A decisão foi mantida pelo Tribunal Regional do Trabalho da 3ª Região (MG), o que levou uma das empresas a recorrer ao TST. Seu argumento era que a caracterização do grupo econômico depende da demonstração de relação hierárquica entre as empresas, o que não ocorreu no caso.

De acordo com a redação original do artigo 2º, parágrafo 2º, da CLT, sempre que uma ou mais empresas, embora com personalidades jurídicas próprias, estiverem sob a direção, o controle ou a administração de outra, a empresa principal e cada uma das subordinadas serão solidariamente responsáveis pelas obrigações decorrentes da relação de emprego.

A reforma trabalhista acrescentou a esse dispositivo o grupo econômico e, no parágrafo 3º, definiu que a mera identidade dos sócios não caracteriza o grupo econômico, sendo necessárias também a demonstração do interesse integrado, a efetiva comunhão de interesses e a atuação conjunta das empresas dele integrantes.

O relator do recurso, ministro Cláudio Brandão, observou que, de acordo com a jurisprudência da 7ª Turma, é possível a configuração do grupo econômico “por coordenação”, mesmo na ausência de hierarquia, desde que as empresas integrantes do grupo tenham os mesmos interesses.

“Não se trata, portanto, de mera composição societária semelhante”, afirmou. Para o colegiado, a redação original do artigo 2º, parágrafo 2º, da CLT disciplina apenas uma das modalidades de formação do grupo econômico e não impede que a sua configuração possa se estabelecer por outros critérios.

No caso das empresas, o relator destacou que o TRT deixou claro não ser a hipótese de sócios em comum, mas de entrelaçamento das empresas, que atuavam “de forma integrada, com objetivos semelhantes e complementares no segmento de industrialização e comercialização de bebidas em geral”, além de terem “ramos comerciais interligados”.

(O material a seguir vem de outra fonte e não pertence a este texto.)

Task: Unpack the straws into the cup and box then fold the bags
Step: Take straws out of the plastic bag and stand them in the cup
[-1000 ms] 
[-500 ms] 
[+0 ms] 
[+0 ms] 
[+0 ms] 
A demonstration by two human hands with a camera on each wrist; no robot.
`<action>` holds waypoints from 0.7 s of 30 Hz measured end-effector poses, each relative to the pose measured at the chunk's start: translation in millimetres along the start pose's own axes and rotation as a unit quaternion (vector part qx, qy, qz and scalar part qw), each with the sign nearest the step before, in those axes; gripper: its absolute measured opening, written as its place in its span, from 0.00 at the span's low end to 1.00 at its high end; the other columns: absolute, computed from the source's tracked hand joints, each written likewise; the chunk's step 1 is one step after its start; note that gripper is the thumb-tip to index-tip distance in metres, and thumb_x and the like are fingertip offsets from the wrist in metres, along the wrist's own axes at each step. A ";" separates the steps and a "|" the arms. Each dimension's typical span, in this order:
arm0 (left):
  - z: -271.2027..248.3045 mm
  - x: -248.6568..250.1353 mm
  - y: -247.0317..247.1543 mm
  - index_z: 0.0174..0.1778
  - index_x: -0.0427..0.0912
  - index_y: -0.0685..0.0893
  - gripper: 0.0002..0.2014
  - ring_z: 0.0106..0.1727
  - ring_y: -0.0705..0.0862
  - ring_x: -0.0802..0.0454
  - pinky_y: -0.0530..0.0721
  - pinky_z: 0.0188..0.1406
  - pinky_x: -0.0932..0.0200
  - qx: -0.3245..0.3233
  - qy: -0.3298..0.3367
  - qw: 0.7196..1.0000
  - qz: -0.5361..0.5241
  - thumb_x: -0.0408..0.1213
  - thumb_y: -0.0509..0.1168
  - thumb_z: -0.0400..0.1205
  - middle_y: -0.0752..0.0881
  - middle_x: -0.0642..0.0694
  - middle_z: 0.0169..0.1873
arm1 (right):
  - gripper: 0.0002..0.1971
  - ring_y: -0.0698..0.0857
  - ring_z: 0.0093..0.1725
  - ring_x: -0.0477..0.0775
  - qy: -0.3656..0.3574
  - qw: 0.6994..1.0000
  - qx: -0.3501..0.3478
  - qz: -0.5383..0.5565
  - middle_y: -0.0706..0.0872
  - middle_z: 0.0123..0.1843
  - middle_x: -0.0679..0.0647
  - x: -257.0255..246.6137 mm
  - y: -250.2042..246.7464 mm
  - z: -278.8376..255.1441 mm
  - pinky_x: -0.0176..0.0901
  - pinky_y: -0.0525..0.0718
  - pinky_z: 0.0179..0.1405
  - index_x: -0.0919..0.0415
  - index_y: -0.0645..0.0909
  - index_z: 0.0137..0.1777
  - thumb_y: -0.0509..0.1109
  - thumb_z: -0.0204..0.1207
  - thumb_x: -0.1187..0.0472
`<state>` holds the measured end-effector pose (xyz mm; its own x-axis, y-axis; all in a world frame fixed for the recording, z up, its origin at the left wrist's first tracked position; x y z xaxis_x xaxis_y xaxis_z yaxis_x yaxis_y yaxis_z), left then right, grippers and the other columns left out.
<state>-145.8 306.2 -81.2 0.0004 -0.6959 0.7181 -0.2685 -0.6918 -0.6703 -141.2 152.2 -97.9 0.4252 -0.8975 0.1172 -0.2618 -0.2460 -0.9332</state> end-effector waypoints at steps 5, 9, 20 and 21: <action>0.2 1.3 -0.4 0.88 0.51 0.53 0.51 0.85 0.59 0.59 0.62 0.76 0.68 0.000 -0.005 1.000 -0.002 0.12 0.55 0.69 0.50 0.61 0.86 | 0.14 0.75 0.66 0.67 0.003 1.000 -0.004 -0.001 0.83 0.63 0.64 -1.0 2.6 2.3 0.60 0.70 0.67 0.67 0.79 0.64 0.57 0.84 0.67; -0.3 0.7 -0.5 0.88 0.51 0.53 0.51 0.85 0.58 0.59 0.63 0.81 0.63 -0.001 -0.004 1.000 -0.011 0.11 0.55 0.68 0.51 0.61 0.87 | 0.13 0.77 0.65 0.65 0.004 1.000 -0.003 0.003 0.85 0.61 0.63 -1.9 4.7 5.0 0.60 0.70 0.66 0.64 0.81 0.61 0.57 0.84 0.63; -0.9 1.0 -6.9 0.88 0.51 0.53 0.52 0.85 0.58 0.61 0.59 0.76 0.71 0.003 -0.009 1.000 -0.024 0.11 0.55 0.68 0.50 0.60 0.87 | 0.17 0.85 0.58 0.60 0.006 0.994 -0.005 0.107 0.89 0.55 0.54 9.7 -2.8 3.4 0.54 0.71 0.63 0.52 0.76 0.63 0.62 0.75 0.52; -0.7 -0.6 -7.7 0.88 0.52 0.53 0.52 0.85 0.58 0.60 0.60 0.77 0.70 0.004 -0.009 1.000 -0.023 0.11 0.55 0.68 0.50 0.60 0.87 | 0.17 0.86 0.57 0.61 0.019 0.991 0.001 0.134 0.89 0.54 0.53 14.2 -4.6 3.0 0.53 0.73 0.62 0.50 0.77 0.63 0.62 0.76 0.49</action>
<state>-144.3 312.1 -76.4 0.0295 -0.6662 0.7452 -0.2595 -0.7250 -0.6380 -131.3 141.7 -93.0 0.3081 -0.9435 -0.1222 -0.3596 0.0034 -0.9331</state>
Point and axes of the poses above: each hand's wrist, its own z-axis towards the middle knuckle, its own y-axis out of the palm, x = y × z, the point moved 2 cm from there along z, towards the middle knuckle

Assim, segundo o ministro, é possível a aplicação analógica de outras fontes do Direito que admitem a formação do grupo econômico com base na comunhão de interesses, como o artigo 3º, parágrafo 2º, da Lei 5.889/1973, que trata do trabalho rural. Também na sua avaliação, a nova redação do artigo 2º da CLT pode ser aplicada às relações iniciadas ou já consolidadas antes da sua vigência, por se tratar, entre outros aspectos, de norma de natureza processual.